Please give back word for word the lines of the material below between the line containing "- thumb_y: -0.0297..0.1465" and the line containing "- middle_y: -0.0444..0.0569", inclusive.
- - -
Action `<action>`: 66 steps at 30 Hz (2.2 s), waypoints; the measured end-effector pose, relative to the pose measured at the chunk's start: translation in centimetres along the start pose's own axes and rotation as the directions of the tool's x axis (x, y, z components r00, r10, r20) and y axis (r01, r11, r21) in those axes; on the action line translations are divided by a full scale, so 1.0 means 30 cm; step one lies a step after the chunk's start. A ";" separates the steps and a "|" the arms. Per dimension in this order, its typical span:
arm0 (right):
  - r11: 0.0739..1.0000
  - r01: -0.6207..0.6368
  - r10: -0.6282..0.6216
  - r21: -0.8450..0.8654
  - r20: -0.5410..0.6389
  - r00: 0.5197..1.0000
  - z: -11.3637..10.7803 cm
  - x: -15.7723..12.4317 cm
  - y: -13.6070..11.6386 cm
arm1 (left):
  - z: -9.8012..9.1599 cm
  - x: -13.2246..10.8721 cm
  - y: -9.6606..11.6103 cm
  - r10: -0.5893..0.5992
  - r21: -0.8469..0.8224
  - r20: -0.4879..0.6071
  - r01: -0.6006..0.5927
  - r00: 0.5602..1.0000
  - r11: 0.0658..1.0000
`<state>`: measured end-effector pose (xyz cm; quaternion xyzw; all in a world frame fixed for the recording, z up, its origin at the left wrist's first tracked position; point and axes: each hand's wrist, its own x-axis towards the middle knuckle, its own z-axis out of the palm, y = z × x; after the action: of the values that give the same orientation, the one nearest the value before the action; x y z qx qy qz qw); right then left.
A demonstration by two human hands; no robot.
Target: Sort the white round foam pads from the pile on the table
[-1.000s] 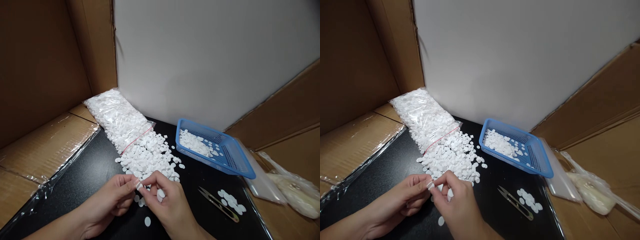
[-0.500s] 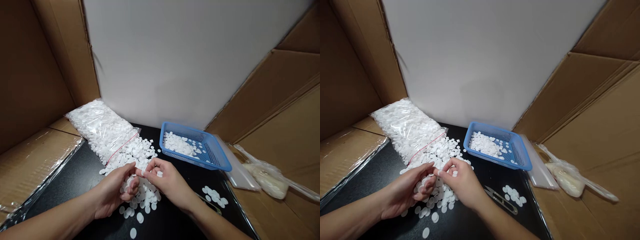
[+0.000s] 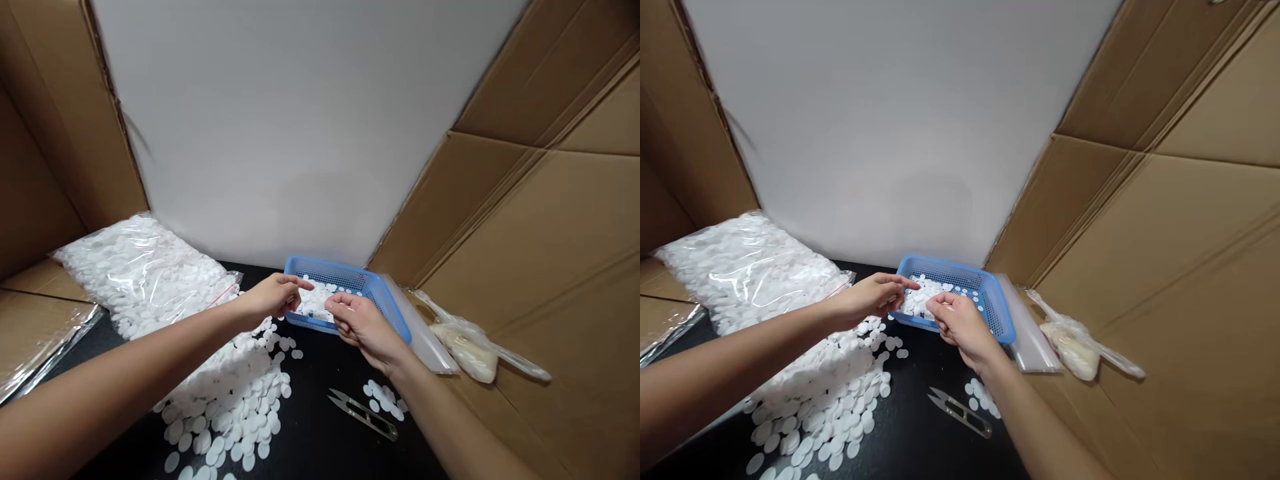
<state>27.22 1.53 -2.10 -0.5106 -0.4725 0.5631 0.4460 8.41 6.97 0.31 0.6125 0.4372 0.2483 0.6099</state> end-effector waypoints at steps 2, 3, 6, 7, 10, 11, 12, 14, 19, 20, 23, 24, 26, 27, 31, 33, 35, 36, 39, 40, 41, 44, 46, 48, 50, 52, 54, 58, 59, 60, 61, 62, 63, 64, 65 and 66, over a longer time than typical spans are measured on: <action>0.999 0.029 -0.031 -0.037 -0.050 0.998 -0.030 0.033 0.005 | 0.004 0.080 0.006 0.037 0.100 -0.014 -0.036 0.999 0.994; 0.997 0.041 -0.045 -0.060 -0.075 0.996 -0.047 0.054 0.009 | 0.009 0.116 0.005 0.058 0.142 -0.014 -0.056 0.998 0.988; 0.987 0.055 -0.078 -0.151 -0.148 0.986 -0.095 0.120 0.022 | 0.030 0.201 0.000 0.118 0.271 0.000 -0.114 0.993 0.956; 0.982 0.052 -0.082 -0.184 -0.162 0.983 -0.109 0.140 0.026 | 0.038 0.220 -0.001 0.139 0.310 0.014 -0.136 0.990 0.941; 0.965 0.042 -0.085 -0.258 -0.160 0.983 -0.138 0.173 0.031 | 0.058 0.247 0.000 0.202 0.396 0.064 -0.210 0.977 0.894; 0.962 0.045 -0.088 -0.269 -0.154 0.984 -0.142 0.175 0.030 | 0.062 0.246 0.000 0.223 0.412 0.077 -0.235 0.972 0.880; 0.961 0.053 -0.096 -0.272 -0.149 0.984 -0.143 0.171 0.026 | 0.063 0.241 0.000 0.245 0.420 0.088 -0.259 0.966 0.870; 0.963 0.082 -0.122 -0.257 -0.144 0.982 -0.139 0.148 0.013 | 0.063 0.216 -0.004 0.287 0.416 0.098 -0.301 0.953 0.858; 0.981 0.142 -0.152 -0.134 -0.066 0.986 -0.091 0.038 -0.039 | 0.065 0.094 -0.034 0.412 0.283 0.063 -0.412 0.909 0.866; 0.984 0.142 -0.148 -0.109 -0.045 0.988 -0.078 0.014 -0.047 | 0.068 0.067 -0.041 0.439 0.245 0.048 -0.437 0.897 0.866; 0.990 0.140 -0.140 -0.031 0.006 0.990 -0.039 -0.039 -0.062 | 0.075 0.000 -0.057 0.504 0.139 -0.023 -0.496 0.863 0.857; 0.990 0.142 -0.142 -0.003 0.016 0.990 -0.029 -0.051 -0.064 | 0.077 -0.016 -0.060 0.520 0.117 -0.047 -0.512 0.853 0.851; 0.987 0.158 -0.159 0.034 0.023 0.987 -0.012 -0.068 -0.066 | 0.080 -0.039 -0.065 0.561 0.082 -0.087 -0.556 0.823 0.827; 0.984 0.172 -0.173 0.035 0.019 0.985 -0.005 -0.074 -0.067 | 0.081 -0.047 -0.067 0.584 0.071 -0.100 -0.580 0.806 0.812; 0.974 0.226 -0.225 -0.029 0.011 0.974 0.014 -0.094 -0.069 | 0.077 -0.068 -0.076 0.650 0.096 -0.116 -0.643 0.751 0.760; 0.969 0.237 -0.237 -0.062 0.010 0.971 0.017 -0.094 -0.068 | 0.072 -0.066 -0.080 0.671 0.167 -0.104 -0.652 0.734 0.739; 0.956 0.251 -0.255 -0.151 -0.013 0.967 0.009 -0.077 -0.061 | 0.069 -0.045 -0.081 0.687 0.290 -0.088 -0.641 0.722 0.711; 0.938 0.258 -0.275 -0.233 -0.041 0.961 0.000 -0.061 -0.055 | 0.069 -0.027 -0.079 0.686 0.355 -0.078 -0.623 0.724 0.697; 0.836 0.237 -0.346 -0.494 -0.141 0.927 -0.047 0.000 -0.024 | 0.071 0.034 -0.067 0.647 0.464 -0.043 -0.558 0.762 0.688; 0.825 0.217 -0.341 -0.521 -0.154 0.927 -0.062 0.015 -0.011 | 0.069 0.047 -0.062 0.630 0.487 -0.030 -0.539 0.776 0.687; 0.811 0.196 -0.337 -0.551 -0.166 0.927 -0.076 0.022 0.002 | 0.064 0.051 -0.058 0.611 0.506 -0.022 -0.518 0.791 0.690; 0.769 0.170 -0.354 -0.617 -0.188 0.916 -0.096 -0.023 0.033 | 0.027 -0.013 -0.052 0.561 0.543 0.000 -0.471 0.828 0.695; 0.689 0.171 -0.393 -0.704 -0.166 0.904 -0.101 -0.102 0.045 | -0.013 -0.117 -0.058 0.533 0.568 0.021 -0.449 0.846 0.690; 0.618 0.164 -0.362 -0.769 -0.093 0.927 -0.107 -0.195 0.058 | -0.058 -0.245 -0.076 0.494 0.587 0.040 -0.420 0.868 0.692; 0.585 0.165 -0.314 -0.794 -0.035 0.949 -0.116 -0.274 0.079 | -0.100 -0.371 -0.111 0.447 0.599 0.052 -0.386 0.893 0.701; 0.567 0.171 -0.238 -0.806 0.038 0.970 -0.127 -0.323 0.107 | -0.133 -0.476 -0.156 0.357 0.611 0.032 -0.302 0.933 0.732; 0.539 0.174 -0.175 -0.824 0.092 0.980 -0.137 -0.341 0.133 | -0.151 -0.552 -0.204 0.277 0.598 -0.002 -0.221 0.961 0.771; 0.465 0.148 -0.099 -0.873 0.115 0.988 -0.137 -0.317 0.163 | -0.135 -0.633 -0.277 0.169 0.562 -0.028 -0.124 0.985 0.818; 0.448 0.144 -0.080 -0.882 0.121 0.989 -0.132 -0.307 0.165 | -0.124 -0.642 -0.288 0.156 0.561 -0.018 -0.120 0.988 0.819; 0.434 0.144 -0.063 -0.889 0.130 0.990 -0.127 -0.296 0.168 | -0.110 -0.646 -0.296 0.152 0.566 0.002 -0.126 0.988 0.815; 0.422 0.145 -0.047 -0.895 0.138 0.989 -0.122 -0.286 0.170 | -0.096 -0.646 -0.301 0.155 0.576 0.029 -0.143 0.987 0.805; 0.414 0.146 -0.033 -0.899 0.145 0.989 -0.118 -0.277 0.174 | -0.081 -0.644 -0.303 0.165 0.591 0.060 -0.168 0.984 0.789; 0.409 0.145 -0.021 -0.901 0.149 0.989 -0.115 -0.270 0.179 | -0.066 -0.638 -0.303 0.173 0.610 0.093 -0.194 0.980 0.768; 0.406 0.142 -0.015 -0.903 0.149 0.989 -0.114 -0.265 0.184 | -0.053 -0.631 -0.300 0.177 0.631 0.125 -0.216 0.976 0.745; 0.408 0.136 -0.013 -0.903 0.143 0.990 -0.114 -0.262 0.191 | -0.040 -0.622 -0.296 0.171 0.655 0.152 -0.229 0.974 0.721; 0.417 0.129 -0.014 -0.900 0.135 0.991 -0.115 -0.261 0.197 | -0.029 -0.613 -0.291 0.154 0.681 0.172 -0.230 0.973 0.696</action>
<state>31.16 -6.83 -6.84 -0.6189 -0.7455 0.2270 0.0984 -3.42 -9.09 -3.79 0.8506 0.4004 0.0964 0.3268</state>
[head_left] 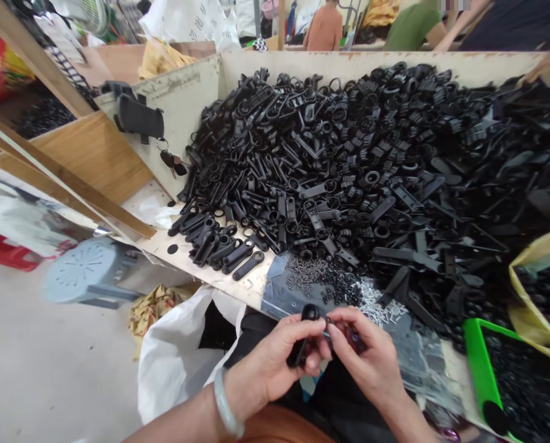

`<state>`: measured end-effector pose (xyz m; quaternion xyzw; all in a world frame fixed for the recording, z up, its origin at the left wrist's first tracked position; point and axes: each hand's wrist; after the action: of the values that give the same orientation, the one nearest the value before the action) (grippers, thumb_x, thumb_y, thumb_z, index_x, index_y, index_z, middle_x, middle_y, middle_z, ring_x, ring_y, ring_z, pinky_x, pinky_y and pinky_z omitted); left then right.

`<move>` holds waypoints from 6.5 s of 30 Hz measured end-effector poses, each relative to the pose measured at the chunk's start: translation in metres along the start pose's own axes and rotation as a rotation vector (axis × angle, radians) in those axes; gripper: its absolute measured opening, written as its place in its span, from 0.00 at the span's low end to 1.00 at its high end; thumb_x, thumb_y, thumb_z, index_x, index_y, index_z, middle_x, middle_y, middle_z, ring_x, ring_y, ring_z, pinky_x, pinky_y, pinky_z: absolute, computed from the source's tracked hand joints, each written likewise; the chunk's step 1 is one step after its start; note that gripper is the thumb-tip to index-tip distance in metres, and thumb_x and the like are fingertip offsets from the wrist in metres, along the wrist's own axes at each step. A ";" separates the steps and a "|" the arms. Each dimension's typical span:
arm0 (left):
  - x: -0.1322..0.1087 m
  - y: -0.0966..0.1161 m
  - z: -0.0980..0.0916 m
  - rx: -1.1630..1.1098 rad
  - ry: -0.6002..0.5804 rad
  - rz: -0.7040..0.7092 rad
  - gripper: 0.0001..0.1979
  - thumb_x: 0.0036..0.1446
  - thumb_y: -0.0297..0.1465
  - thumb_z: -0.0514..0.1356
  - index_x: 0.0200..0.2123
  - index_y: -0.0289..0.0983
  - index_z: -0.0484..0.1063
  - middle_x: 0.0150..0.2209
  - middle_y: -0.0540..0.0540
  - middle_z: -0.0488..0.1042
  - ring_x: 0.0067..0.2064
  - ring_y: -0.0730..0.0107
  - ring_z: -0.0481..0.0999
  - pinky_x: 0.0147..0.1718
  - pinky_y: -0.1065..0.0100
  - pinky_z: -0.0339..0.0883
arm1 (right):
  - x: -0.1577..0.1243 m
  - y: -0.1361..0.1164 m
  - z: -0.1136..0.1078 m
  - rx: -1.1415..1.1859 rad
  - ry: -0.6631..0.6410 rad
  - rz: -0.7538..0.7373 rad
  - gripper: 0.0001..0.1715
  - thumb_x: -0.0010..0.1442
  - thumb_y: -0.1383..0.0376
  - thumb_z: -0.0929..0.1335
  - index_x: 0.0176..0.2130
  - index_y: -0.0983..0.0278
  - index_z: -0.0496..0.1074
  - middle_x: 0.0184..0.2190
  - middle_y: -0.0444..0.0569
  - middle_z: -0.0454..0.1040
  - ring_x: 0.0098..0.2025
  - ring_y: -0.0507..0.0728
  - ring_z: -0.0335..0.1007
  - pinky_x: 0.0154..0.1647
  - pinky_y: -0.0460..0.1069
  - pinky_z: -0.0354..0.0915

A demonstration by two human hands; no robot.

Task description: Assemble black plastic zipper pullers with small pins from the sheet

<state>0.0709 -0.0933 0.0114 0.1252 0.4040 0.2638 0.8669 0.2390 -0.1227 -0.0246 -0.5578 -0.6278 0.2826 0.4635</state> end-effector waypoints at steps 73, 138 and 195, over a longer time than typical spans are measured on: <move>-0.014 -0.006 -0.014 0.280 -0.024 0.189 0.14 0.44 0.22 0.59 0.37 0.39 0.68 0.39 0.49 0.70 0.43 0.68 0.67 0.44 0.67 0.59 | -0.008 -0.014 -0.006 -0.314 -0.176 -0.343 0.08 0.72 0.67 0.66 0.48 0.64 0.74 0.32 0.46 0.77 0.29 0.51 0.76 0.32 0.44 0.70; 0.016 0.007 -0.025 1.371 0.349 0.707 0.26 0.66 0.25 0.49 0.66 0.36 0.61 0.64 0.34 0.71 0.64 0.53 0.71 0.64 0.50 0.61 | -0.016 0.008 -0.006 -0.549 -0.061 -0.145 0.22 0.77 0.60 0.58 0.53 0.62 0.77 0.31 0.46 0.81 0.30 0.52 0.80 0.31 0.44 0.69; -0.002 0.012 -0.008 0.665 0.197 0.446 0.14 0.58 0.41 0.65 0.32 0.35 0.75 0.20 0.57 0.61 0.21 0.80 0.55 0.21 0.74 0.50 | 0.008 -0.017 0.011 0.317 0.057 0.253 0.12 0.60 0.55 0.75 0.34 0.61 0.82 0.31 0.49 0.80 0.30 0.55 0.74 0.29 0.47 0.69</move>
<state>0.0590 -0.0841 0.0128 0.4572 0.5113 0.3111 0.6578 0.2225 -0.1170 -0.0122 -0.5601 -0.4871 0.4177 0.5239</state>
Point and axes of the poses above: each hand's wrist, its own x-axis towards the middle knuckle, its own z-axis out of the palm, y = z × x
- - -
■ Response
  - thumb_y: -0.0297..0.1465
  - thumb_z: -0.0514..0.1356
  - index_x: 0.0200..0.2123
  - index_y: -0.0289..0.0983
  - index_z: -0.0484..0.1063
  - middle_x: 0.0150..0.2209
  - middle_y: -0.0540..0.0540
  - middle_z: -0.0488..0.1042
  - ring_x: 0.0067..0.2064
  - ring_y: -0.0730..0.0107
  - ring_z: -0.0481..0.0999
  - pinky_x: 0.0147..0.1718
  - pinky_y: -0.1065..0.0100
  - pinky_z: -0.0339..0.0883
arm1 (right):
  - x: -0.1577..0.1243 m
  - y: -0.1361..0.1164 m
  - z: -0.1136..0.1078 m
  - rx: -1.1415..1.1859 rad
  - ry: -0.6631..0.6410 rad
  - rz: -0.7538..0.7373 rad
  - gripper: 0.0001..0.1715
  - thumb_x: -0.0010..0.1442
  - thumb_y: -0.1383..0.0376
  - thumb_z: -0.0929..0.1335
  - index_x: 0.0176..0.2130
  - index_y: -0.0983..0.0278
  - index_z: -0.0496..0.1074
  - middle_x: 0.0184..0.2190
  - middle_y: -0.0444..0.0569

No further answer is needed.